Tyler Rollins Fine Art is pleased to present finding one’s shadow in ruins and rubble, a solo exhibition of new works by Tiffany Chung. One of Vietnam’s most prominent and internationally active contemporary artists, Chung is currently presenting her Syria Project in the Venice Biennale as part of the exhibition All the World’s Futures, curated by Okwui Enwezor (May 9 – Nov. 22, 2015).
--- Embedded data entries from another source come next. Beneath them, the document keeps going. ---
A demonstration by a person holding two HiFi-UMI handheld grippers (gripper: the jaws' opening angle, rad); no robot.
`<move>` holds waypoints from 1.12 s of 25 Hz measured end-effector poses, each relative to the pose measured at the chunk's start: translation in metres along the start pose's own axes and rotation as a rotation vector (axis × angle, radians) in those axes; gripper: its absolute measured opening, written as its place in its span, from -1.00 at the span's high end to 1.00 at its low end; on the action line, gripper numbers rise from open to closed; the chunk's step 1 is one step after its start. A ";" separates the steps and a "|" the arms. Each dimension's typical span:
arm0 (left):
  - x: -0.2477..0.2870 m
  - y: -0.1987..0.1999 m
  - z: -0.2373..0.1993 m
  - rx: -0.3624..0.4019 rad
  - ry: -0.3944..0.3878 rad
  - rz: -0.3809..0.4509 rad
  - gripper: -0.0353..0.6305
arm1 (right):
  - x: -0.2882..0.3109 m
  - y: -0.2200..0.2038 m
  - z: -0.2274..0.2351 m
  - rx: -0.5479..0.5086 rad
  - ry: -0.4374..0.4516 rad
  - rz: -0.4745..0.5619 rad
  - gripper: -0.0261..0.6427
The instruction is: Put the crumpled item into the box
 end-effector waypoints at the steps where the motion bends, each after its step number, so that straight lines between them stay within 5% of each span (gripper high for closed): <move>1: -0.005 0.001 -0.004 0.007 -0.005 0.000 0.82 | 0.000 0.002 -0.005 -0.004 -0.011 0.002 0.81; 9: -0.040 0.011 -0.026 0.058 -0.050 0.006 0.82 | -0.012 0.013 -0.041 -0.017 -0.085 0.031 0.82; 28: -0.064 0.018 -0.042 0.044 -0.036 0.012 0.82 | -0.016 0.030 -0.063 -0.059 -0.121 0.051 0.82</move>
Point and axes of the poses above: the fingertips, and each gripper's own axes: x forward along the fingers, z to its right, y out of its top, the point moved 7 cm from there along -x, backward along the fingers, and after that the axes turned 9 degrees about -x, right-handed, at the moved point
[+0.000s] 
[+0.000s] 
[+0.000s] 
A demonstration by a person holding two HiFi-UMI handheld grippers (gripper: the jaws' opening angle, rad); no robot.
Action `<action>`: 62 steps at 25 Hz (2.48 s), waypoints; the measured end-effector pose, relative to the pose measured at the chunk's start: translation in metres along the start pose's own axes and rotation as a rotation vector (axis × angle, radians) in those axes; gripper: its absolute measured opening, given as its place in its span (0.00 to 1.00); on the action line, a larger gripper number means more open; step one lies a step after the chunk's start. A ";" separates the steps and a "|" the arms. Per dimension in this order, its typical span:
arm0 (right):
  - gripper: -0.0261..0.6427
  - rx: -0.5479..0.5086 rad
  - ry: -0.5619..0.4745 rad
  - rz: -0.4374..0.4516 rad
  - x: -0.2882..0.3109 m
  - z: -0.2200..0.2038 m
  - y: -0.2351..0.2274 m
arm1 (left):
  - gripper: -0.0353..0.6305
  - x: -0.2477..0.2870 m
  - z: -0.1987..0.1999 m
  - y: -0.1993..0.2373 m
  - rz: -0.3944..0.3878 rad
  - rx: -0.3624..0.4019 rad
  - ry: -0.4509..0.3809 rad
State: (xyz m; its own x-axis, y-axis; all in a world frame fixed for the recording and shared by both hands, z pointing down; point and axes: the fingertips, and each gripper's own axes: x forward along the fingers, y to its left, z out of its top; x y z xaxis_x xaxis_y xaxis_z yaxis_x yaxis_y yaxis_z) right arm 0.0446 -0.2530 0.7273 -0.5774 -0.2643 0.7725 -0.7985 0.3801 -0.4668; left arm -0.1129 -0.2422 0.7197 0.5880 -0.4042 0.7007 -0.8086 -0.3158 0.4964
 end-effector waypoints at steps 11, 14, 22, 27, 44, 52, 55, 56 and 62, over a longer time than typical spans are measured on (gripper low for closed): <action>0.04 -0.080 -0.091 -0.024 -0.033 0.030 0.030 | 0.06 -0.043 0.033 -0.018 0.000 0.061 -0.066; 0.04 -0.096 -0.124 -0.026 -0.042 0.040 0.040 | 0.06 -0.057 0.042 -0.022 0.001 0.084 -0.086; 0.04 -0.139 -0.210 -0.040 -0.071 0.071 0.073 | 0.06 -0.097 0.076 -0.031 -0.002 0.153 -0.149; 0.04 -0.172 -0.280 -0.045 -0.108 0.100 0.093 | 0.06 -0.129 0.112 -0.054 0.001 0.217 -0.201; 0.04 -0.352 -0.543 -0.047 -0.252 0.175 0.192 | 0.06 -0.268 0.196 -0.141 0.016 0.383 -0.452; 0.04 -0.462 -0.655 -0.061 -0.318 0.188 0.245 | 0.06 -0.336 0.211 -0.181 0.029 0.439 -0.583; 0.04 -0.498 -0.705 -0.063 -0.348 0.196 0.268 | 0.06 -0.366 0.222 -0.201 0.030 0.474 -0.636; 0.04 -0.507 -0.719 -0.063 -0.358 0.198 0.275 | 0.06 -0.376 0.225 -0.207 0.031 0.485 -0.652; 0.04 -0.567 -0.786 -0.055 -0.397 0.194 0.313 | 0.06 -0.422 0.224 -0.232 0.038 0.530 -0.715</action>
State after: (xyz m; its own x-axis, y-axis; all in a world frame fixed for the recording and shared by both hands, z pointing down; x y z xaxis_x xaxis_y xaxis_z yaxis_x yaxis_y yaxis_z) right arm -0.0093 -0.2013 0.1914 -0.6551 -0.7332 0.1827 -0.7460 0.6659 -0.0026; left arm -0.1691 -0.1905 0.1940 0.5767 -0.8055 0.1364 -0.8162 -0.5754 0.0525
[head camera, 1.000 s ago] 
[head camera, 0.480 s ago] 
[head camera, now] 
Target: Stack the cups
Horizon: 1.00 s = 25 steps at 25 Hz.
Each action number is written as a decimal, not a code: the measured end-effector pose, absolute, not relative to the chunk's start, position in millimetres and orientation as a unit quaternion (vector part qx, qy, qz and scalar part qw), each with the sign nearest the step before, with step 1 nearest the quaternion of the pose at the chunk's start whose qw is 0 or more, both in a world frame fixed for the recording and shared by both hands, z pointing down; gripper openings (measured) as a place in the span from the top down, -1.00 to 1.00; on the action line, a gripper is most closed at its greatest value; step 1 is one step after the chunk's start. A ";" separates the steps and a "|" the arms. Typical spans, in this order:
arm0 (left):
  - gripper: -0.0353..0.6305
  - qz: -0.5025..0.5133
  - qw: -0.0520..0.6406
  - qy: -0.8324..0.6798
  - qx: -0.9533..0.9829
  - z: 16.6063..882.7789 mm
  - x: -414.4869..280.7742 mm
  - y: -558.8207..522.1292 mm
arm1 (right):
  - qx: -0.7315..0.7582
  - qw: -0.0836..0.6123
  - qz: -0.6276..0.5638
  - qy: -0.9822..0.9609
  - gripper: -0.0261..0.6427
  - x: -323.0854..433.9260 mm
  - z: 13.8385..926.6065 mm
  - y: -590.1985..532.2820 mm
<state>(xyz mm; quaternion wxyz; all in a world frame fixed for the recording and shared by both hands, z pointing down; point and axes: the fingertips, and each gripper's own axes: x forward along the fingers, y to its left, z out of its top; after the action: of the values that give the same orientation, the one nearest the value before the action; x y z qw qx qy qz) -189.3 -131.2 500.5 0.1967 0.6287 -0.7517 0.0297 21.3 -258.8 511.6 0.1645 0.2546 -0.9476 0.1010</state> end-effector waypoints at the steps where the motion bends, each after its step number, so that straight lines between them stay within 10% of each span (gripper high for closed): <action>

Opening on April 16, finding one’s shadow in ruins and rubble marks her fourth solo exhibition with the gallery, and features multi-media works relating to the lingering effects of three natural and manmade disasters: the 1995 earthquake that devastated Kobe, Japan; the current conflict in Syria; and the battlefields of the Vietnam War. These separate yet intertwined components reflect the artist’s long-term research into geographical shifts in countries that were traumatized by war, human destruction, or natural disaster, with a particular focus on the growth, decline, or disappearance of towns and cities, and related issues of urban development, environmental catastrophe, and humanitarian crisis.
The exhibition features work perhaps the most explicitly linked to the artist’s biography, or rather, that of her father, a former pilot for the South Vietnamese Air Force. Archival fragments relating to his wartime experiences are juxtaposed with Chung’s current investigations of disused and ruined airstrips scattered about southern Vietnam. Chung’s project relating to the massive destruction in Kobe, Japan, a country in which she has worked extensively for many years, is also informed by the notion of contemporary ruins, as related through archival video and photography as well as her characteristic map drawings. These meticulously detailed works involve a complex layering of topographies from different historical periods, interweaving historical and geologic events, as well as spatial and sociopolitical changes, with future predictions and utopian visions. The exhibition also incorporates elements from Chung’s ongoing research into the current civil war in Syria, with its enormous urban destruction and spiraling refugee crisis. She presents a new installation of light boxes, arranged like a chaotic cityscape, showing haunting images of the contemporary ruins of the Syrian city Homs, a poignant meditation on loss and shattered polity.
Based in Saigon (Ho Chi Minh City), Chung holds an MFA from the University of California, Santa Barbara (2000) and a BFA from California State University, Long Beach (1998). She was awarded the Sharjah Biennial Artist Prize in 2013. Selected museum exhibitions and biennials include: My Voice Would Reach You, Museum of Fine Arts, Houston (2014); Residual: Disrupted Choreographies, Carré d’Art, Nîmes, France (2014); THREADS, Museum Arnhem, Netherlands (2014); California Pacific Triennial, Newport Beach (2013); Asia Pacific Triennial, Brisbane, Australia (2012); Six Lines of Flight, San Francisco Museum of Modern Art (2012); The Map as Art, Kemper Museum of Contemporary Art, Kansas City (2012); PANORAMA, Singapore Art Museum (2012); Kuandu Biennale, Kuandu Museum of Fine Arts, Taipei, Taiwan (2012); Singapore Biennale (2011); Roving Eye, Sorlandets Kunstmuseum, Norway (2011); Atopia: Art and City in the 21st Century, Centre de Cultura Conteporània de Barcelona, Spain (2010); The River Project, Campbelltown Arts Centre, Australia (2010); Incheon International Women Artists’ Biennale, Korea (2009); transPOP: Korea Vietnam Remix, Yerba Buena Center for the Arts, San Francisco (2008) and Arko Museum, Seoul, Korea (2007); Fukuoka Triennale, Japan (2005). Chung’s solo exhibitions include: Tiffany Chung, Lieu-Commun, Toulouse, France (2014); Fukagawa Shokudo, Fukagawa Tokyo Modan Kan, Tokyo, Japan (2011); and at Tyler Rollins Fine Art, TOMORROW ISN’T HERE (2012), scratching the walls of memory (2010) and Play (2008).